Tuesday, December 5, 2023

Gaddi Goats

Gaddi Goats

The Gaddi Goats originates in India and is a popular domestic breed. It’s one of eight types of sheep indigenous to India’s cool north. Sheep are mostly kept for their wool. Goats of the Gaddi breed are sometimes called white Himalayan goats. They play a crucial role in the evolution of high-altitude, Western breeds. 

Jammu and Kashmir’s neighbouring mountainous regions also benefit from them. Rams have horns, while the rest of the animals are brown and grey. The height is 74.27 centimetres, and the weight ranges from 30 to 35 kilogrammes. This domesticated sheep breed is bred for its luxurious fleece. Gaddi goats may be seen often along mountain paths and even on cliffs. Some goats take refuge beneath the rocks to defend themselves from the burning heat as the temperature climbs.

Characteristics of Gaddi Goats

The Gaddi goat falls somewhere in the middle of the size spectrum.

The most common colour is white, although tan, black, and brown variations are sometimes seen.

They are well-built and strong creatures, distinguished by drooping, pointed ears and long, curved horns.

Once a year, there is a single birth, and the cycle begins again. Each shearing produces half a kilogrammeme to one kilogrammeme of wool from hair that is 17 to 19 centimetres in length. Milk production is around 1.5 kg per day, but the meat is gritty and lean. There are around 472,405 Gaddi goats in the nation, as per the 18th Livestock Census in 2007.

The horns of rams tend to be rather huge. However, only around 10 to 15 percent of the ewes have horns. The tail of the Gaddi sheep is tiny and narrow, and the ears are short. Mature animals typically reach a height of around 56 cm at the withers. The adult animals have an average live body weight of around 26 kg.


Sheep are primarily grazers, and they thrive on a diet of legumes like lobia, berseem, cowpea, etc. Since cowpea/labia is an annual plant, it is often fed to animals in fodder along with a combination of maize or sorghum. Sheep spend around half their day grazing; therefore, pasture or hay is an essential part of their nutrition. They needed healthy, new grass to graze on, namely timothy or canary grass.

Care tips

Avoiding abortions, early births, and toxaemia in pregnant sheep requires careful attention to their diet and treatment. Before the ewes are 4-6 days into labour, shield them from the cold and provide them with a clean, isolated space. Feeding more to pregnant sheep in the last three to four weeks before they give birth has been shown to improve both milk supply and lamb health.

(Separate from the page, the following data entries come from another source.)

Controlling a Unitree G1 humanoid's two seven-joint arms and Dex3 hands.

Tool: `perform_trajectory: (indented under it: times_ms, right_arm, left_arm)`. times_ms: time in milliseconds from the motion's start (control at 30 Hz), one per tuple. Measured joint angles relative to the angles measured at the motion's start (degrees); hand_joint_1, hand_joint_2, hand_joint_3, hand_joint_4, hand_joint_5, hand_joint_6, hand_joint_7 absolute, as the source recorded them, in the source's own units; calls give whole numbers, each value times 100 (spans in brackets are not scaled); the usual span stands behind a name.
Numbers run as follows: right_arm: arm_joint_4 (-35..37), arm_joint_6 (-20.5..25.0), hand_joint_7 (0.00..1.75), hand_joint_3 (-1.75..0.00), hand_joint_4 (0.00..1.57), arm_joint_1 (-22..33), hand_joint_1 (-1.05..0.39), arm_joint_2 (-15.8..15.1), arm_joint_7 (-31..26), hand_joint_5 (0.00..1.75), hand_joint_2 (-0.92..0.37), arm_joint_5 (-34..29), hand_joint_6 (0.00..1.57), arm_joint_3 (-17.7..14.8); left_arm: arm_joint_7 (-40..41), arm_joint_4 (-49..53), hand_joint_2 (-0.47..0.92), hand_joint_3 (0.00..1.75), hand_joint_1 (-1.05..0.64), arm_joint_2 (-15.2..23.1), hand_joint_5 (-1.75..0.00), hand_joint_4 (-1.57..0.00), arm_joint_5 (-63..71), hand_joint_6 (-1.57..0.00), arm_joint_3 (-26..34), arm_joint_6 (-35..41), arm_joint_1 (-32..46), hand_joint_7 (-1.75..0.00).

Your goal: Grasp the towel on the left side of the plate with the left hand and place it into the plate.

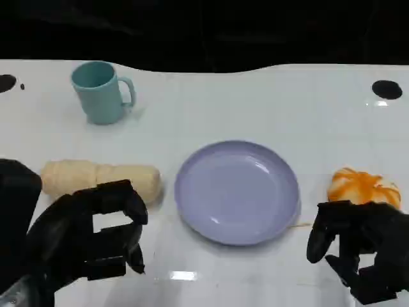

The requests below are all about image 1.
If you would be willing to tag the lilac plate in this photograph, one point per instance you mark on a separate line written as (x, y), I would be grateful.
(236, 192)

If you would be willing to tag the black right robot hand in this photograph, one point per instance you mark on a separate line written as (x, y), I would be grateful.
(377, 230)

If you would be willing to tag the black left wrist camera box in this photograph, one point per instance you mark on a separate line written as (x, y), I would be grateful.
(14, 204)

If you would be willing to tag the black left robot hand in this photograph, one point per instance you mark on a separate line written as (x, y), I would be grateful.
(64, 230)

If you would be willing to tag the pale green mug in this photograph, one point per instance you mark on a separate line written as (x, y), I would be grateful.
(99, 92)

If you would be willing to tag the orange and white toy bread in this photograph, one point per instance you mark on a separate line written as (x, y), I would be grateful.
(364, 187)

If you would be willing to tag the black round table grommet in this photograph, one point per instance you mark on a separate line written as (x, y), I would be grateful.
(4, 83)
(387, 89)

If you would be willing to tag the beige towel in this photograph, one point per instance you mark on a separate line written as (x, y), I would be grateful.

Weaning care includes removing the placental membrane and wiping the newborn’s nose, cheeks, and ears with a dry cotton towel. Gently rubbing babies down is the best way to clean them. If a newborn is having trouble breathing, you should prop it up on its hind legs with its head facing downward. This will assist in opening up its airways. Within the first 30 minutes after birth, clean the weaner’s udder with tincture iodine and give it its first swallow of colostrum.

Lambs need special attention in the first weeks of their lives. Ensure your lambs have access to nutritious, readily digested hay or feed. Give them fresh leaves or leguminous food to graze on.

The systematisation of sheep identification markings: Marking them with a number is vital for keeping accurate records, promoting good husbandry, facilitating identification, and serving as evidence of ownership. Branding is often done using tattoos, tags, wax marking crayons, spray chalk, coloured spray paint, and paint.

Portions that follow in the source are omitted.